SOL 8

5.5K 347 4
                                    

Hari sudah mulai malam, dan Vano masih belum kembali ke mansion, pikiran Azka masih tidak tenang, ia berjalan bolak balik di teras kamarnya, ditambah lagi sang ayah juga masih belum datang, ia khawatir ayahnya tahu dan melakukan hal yang tidak-tidak pada sang adik.

Dari kejauhan terlihat sebuah mobil mulai memasuki pekarangan mansion, seketika tubuh Azka mulai menegang, ia berharap bukan sang ayah yang datang, ia melihat dari atas, ternyata kakak pertamanya yang datang, ia bernafas lega, setidaknya masih ada harapan sebelum sang ayah datang.

Azka berjalan menuruni anak tangga, dan menghampiri Danu.

“Ayah mana kak?” Tanyanya basa basi.

“Ayah tadi ada perjalanan bisnis keluar negeri, mungkin sekitar satu minggu ayah baru pulang, emang kenapa, tumben kamu tanya tentang ayah?” Tanya Danu penuh selidik.

“E eh nggak ada apa-apa, Cuma tumben aja gitu ayah jam segini belum pulang.” Balas Azka dengan cengiran yang dipaksakan.

“Ya udah kakak mau ke kamar dulu, oh iya tadi Angga ijin sama kakak katanya dia menginap di rumah temannya.” Jelasnya yang hanya dibalas Anggukan oleh Azka.

Dengan perasaan lega ia kembali ke dalam kamarnya, setidaknya untuk hari ini Vano aman.

.
.
.
.

“ Van bangun, lo nggak pulang?” Ucap Riko sembari mengguncang tubuh Vano pelan.

“Eugh... jam berapa?” Tanya Vano setengah sadar.

“Udah jam setengah sebelas malam.”

Mata Vano membelalak, ia terkejut mendengar penuturan Riko, gawat, habis sudah ia kali ini, bisa bisanya ia tidur sampai lupa waktu.

Ia bergegas beranjak dari tempat tidur dan mengambil jaket serta kunci motor tidak lupa helm.

“Gue pulang dulu.” Pamit Vano tanpa menunggu balasan sahabatnya.

‘Semoga lo nggak apa-apa Van’ ucap mereka semua dalam hati.

Bodoh, bodoh, bodoh, bisa bisanya ia pulang larut malam, mana tadi ia sengaja bolos lagi pikirnya.

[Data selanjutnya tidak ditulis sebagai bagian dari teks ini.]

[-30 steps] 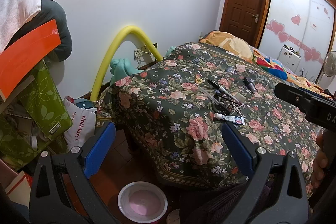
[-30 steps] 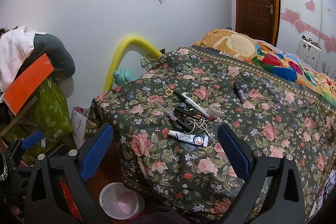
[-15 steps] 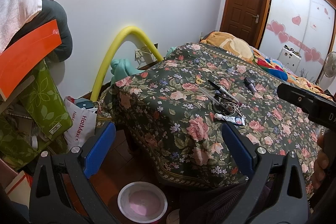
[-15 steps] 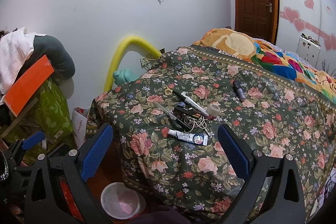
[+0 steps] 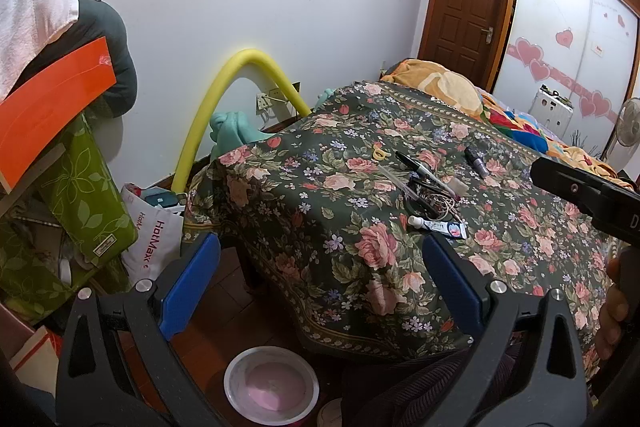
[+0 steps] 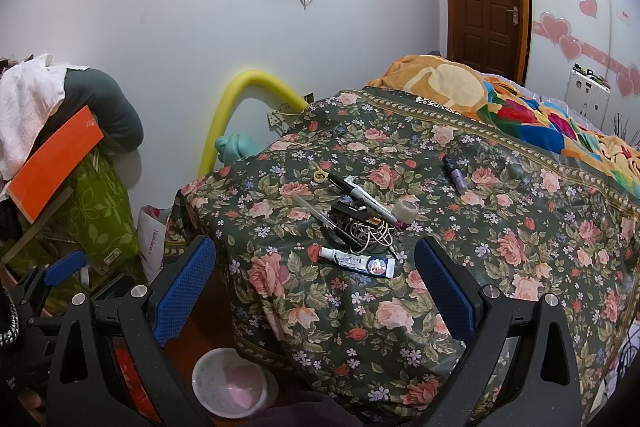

Dengan kecepatan penuh Vano memacu kuda besinya, pikirannya juga bercampur aduk dengan kejadian yang akan terjadi di dalam mansion.

Setelah lama berkendara, akhirnya ia memasuki pekarangan mansion, ia memarkirkan motornya digarasi.

Vano berjalan mengendap endap, dengan pelan bahkan sangat pelan, ia perlahan membuka pintu, beruntung pintunya tidak dikunci, ditambah para bodyguard juga sedang pergi, lalu ia dengan cepat berjalan menuju kamarnya.

Huh Vano dapat bernafas lega, hanya tinggal satu gerakan terakhir dapat membuatnya aman, yaitu membuka pintu kamarnya, sampai sebuah suara dari belakang dapat membuat hatinya berdegup kencang.

“Kamu dari mana saja Al?” Tanya suara itu.

Dengan gerakan patah-patah Vano melihat ke belakang, dan ternyata itu Azka. Ya, memang Azka sudah bertekad akan menunggu Vano sampai anak itu datang, dan sekarang adik yang ia tunggu-tunggu telah datang.

Vano hanya diam, ia tidak menjawab.

“Aku sungguh khawatir padamu, aku takut ayah akan menghukummu lagi, beruntung ayah tidak ada di rumah untuk beberapa hari ke depan.” Ucapnya melangkah ke arah Vano, ia benar-benar bersyukur melihat Vano sudah pulang.

“Kau tahu, aku mencarimu saat disekolah tadi, ditambah kamu tidak menjawab teleponku, membuatku semakin khawatir.” Ucap Azka khawatir, dan Vano hanya mampu diam.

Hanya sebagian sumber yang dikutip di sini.